Kenya in shock after Shebab massacre
Death toll likely to climb above 147, Shabaab killed more than 400 people in Kenya
Garissa ( Kenya), April 3: The death toll in an assault by Somali militants on a Kenyan university is likely to climb above 147, a government source and media said on Friday, as anger grew among local residents over what they say was a government failure to prevent bloodshed.
Strapped with explosives, masked Al Shabaab gunmen stormed the Garissa University College campus, some 200 km ( 120 miles) from the Somali border, in a pre- dawn rampage on Thursday.
Anger over the massacre was compounded by the fact there were warnings last week that an attack on a university was imminent.
Local residents accused the authorities of doing little to boost security in this little- developed region. “It’s because of laxity by the government that these things are happening. For something like this to happen when there are those rumours is unacceptable,” said Mohamed Salat, 47, a Somali Kenyan businessman.
Officials said almost 150 people died, with at least 79 wounded, many critically. But with an uncertain number of students and staff still missing, the casualties may yet mount. “Yes, there is a likelihood of numbers going up,” said one government source dealing with the Garissa attack. Kenya’s biggestselling Daily Nation newspaper, citing sources, said the death toll would be significantly higher.
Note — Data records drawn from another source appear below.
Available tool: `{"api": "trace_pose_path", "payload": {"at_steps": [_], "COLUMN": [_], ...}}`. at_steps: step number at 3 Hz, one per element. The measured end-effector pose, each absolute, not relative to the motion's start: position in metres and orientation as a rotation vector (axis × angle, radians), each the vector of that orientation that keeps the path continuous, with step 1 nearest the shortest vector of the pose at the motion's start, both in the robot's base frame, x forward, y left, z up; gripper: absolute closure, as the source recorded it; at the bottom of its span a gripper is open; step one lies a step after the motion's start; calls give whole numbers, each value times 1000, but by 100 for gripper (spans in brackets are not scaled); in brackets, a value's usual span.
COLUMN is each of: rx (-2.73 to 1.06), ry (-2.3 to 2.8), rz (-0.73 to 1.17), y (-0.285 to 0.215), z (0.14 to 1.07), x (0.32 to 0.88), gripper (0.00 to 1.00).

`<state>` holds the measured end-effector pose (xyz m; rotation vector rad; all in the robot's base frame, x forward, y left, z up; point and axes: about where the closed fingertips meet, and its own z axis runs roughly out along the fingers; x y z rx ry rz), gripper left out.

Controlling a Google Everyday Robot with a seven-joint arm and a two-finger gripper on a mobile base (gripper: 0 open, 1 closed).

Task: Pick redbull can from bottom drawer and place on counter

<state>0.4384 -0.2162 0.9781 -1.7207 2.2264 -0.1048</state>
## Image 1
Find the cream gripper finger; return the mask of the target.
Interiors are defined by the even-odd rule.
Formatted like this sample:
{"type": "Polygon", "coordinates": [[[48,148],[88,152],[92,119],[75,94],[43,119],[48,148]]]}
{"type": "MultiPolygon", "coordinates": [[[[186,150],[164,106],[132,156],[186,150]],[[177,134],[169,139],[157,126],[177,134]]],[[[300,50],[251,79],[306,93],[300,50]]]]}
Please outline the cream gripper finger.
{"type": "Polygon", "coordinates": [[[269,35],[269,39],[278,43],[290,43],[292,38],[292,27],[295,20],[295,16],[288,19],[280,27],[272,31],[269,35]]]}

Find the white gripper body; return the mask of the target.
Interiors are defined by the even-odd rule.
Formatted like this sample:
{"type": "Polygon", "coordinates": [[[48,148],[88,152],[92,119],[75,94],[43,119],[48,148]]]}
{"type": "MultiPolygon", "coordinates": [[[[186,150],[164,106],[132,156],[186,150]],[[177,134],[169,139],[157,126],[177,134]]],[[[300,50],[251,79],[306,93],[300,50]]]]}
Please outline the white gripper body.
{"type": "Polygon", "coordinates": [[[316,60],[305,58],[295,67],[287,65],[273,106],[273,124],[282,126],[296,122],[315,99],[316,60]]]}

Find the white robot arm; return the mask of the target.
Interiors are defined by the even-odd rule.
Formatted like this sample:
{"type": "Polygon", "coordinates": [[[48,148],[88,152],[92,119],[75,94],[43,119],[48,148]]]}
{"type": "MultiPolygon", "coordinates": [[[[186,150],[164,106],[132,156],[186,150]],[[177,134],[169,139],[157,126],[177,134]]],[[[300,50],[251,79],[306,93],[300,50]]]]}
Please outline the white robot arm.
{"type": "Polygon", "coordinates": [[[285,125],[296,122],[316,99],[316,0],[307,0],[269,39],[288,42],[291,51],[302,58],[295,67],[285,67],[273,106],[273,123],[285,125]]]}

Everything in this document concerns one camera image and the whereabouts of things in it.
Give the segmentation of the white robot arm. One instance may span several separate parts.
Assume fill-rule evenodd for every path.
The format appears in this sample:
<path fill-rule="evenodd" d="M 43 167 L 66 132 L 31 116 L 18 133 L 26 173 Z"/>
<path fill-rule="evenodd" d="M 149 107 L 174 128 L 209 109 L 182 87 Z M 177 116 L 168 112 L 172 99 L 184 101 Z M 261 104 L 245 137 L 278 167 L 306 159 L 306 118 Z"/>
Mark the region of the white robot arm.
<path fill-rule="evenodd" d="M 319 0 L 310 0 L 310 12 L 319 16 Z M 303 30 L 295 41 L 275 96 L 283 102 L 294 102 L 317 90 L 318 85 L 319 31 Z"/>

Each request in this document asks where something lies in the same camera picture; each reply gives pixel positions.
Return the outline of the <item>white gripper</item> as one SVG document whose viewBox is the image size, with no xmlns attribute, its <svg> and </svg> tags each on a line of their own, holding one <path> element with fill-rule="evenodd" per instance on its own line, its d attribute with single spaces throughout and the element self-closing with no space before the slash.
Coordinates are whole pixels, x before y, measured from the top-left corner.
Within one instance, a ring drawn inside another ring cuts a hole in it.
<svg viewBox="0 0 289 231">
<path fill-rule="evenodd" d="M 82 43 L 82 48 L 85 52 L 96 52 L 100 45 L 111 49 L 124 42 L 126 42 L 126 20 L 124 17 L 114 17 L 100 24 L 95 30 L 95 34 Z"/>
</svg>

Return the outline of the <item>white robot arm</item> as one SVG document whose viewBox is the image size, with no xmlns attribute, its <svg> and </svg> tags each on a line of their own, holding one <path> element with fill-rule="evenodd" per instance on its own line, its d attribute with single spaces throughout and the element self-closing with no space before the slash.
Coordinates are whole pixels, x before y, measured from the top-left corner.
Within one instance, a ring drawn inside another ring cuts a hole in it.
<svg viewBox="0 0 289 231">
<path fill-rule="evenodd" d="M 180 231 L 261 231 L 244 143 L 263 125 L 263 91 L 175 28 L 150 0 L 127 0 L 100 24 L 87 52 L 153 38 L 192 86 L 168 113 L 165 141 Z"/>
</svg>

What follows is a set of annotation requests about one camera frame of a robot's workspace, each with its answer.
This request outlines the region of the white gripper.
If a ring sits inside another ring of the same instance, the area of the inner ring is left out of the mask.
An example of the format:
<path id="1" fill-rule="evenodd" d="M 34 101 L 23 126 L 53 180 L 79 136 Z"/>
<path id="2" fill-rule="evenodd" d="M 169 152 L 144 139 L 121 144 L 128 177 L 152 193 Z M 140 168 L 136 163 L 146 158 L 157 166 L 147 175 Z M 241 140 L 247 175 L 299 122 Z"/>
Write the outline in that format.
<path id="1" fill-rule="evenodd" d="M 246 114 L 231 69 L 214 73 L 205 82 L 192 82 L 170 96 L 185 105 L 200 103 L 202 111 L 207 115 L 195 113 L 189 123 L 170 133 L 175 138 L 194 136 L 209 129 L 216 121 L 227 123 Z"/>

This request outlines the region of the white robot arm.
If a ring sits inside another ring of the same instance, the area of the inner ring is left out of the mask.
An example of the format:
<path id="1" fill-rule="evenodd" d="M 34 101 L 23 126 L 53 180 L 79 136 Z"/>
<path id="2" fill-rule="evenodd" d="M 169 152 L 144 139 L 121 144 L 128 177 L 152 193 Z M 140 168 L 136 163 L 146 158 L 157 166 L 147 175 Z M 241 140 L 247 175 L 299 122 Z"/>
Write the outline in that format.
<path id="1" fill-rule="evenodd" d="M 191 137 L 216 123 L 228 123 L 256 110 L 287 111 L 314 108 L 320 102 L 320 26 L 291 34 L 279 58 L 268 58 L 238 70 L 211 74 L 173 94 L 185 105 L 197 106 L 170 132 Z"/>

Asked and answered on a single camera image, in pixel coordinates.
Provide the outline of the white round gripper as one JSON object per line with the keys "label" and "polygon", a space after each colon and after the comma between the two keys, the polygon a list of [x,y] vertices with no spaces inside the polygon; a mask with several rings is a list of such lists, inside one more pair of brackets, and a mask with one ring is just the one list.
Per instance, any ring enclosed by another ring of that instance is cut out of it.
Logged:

The violence will heap further pressure on President Uhuru Kenyatta, who has struggled to stop frequent militant gun and grenade attacks that have dented Kenya’s image abroad and brought the country’s vital tourism industry to its knees.
More than 400 people have been killed by Al Qaeda- allied Al Shabaab in the east African nation since Mr Kenyatta took office in April 2013, including some 67 people who died in a blitz on a shopping mall in the capital Nairobi in September of that year.
Al Shabaab says its recent wave of attacks are retribution for Kenya sending troops into Somalia to fight the group alongside other African Union peacekeepers.
Survivors of the Garissa attack spoke of merciless executions by the attackers, who stalked classrooms and dormitories hunting for non- Muslim students.
Reuben Mwavita, 21, a student, said he saw three female students kneeling in front of the gunmen, begging for mercy. “The mistake they made was to say ‘ Jesus, please save us’, because that is when they were immediately shot,” Mwavita said.